### Provided data
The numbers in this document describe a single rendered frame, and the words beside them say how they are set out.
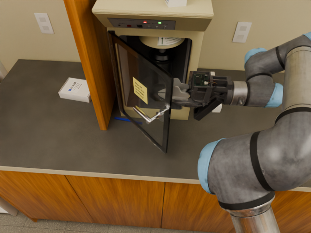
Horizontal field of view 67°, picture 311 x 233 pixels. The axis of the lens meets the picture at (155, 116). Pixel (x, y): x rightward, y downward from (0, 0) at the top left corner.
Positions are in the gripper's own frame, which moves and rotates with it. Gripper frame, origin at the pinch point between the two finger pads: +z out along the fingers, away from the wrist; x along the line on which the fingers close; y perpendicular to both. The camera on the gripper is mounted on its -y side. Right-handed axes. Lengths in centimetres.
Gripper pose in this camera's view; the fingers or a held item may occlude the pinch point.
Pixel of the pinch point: (163, 94)
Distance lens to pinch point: 73.9
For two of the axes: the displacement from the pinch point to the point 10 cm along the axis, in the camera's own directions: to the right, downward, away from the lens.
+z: -10.0, -0.6, 0.4
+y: 0.1, -6.5, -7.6
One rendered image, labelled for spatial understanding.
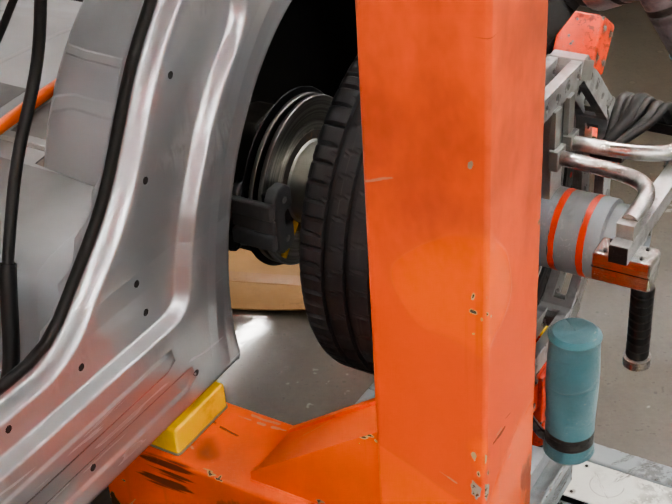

### Aim of the exercise
Quote the entries above word for word. Leave the images out.

### Answer to the problem
The numbers in this document describe a single rendered frame, and the words beside them say how they are set out.
Horizontal field of view 67°, picture 311 x 233 pixels. The axis of the lens meets the picture at (155, 116). Pixel (x, y): x rightward, y downward from (0, 0) at the top left corner.
Positions are in the gripper's own frame, which moves and rotates with it. Gripper frame, origin at the pinch point between the two finger pads: +z out along the fingers, away from the wrist; x along the line on which the fingers close; y perpendicular to both. The camera on the gripper is mounted on its -y side. Right-handed axes. Lengths in centimetres.
Gripper pose in this camera's view; the fingers or a held item may occlude the pinch point.
Pixel of the pinch point: (163, 94)
Distance lens to pinch point: 73.9
For two of the axes: the displacement from the pinch point to the point 10 cm along the axis, in the camera's own directions: to the right, downward, away from the lens.
+z: -10.0, -0.6, 0.4
+y: 0.1, -6.5, -7.6
One rendered image, labelled for spatial understanding.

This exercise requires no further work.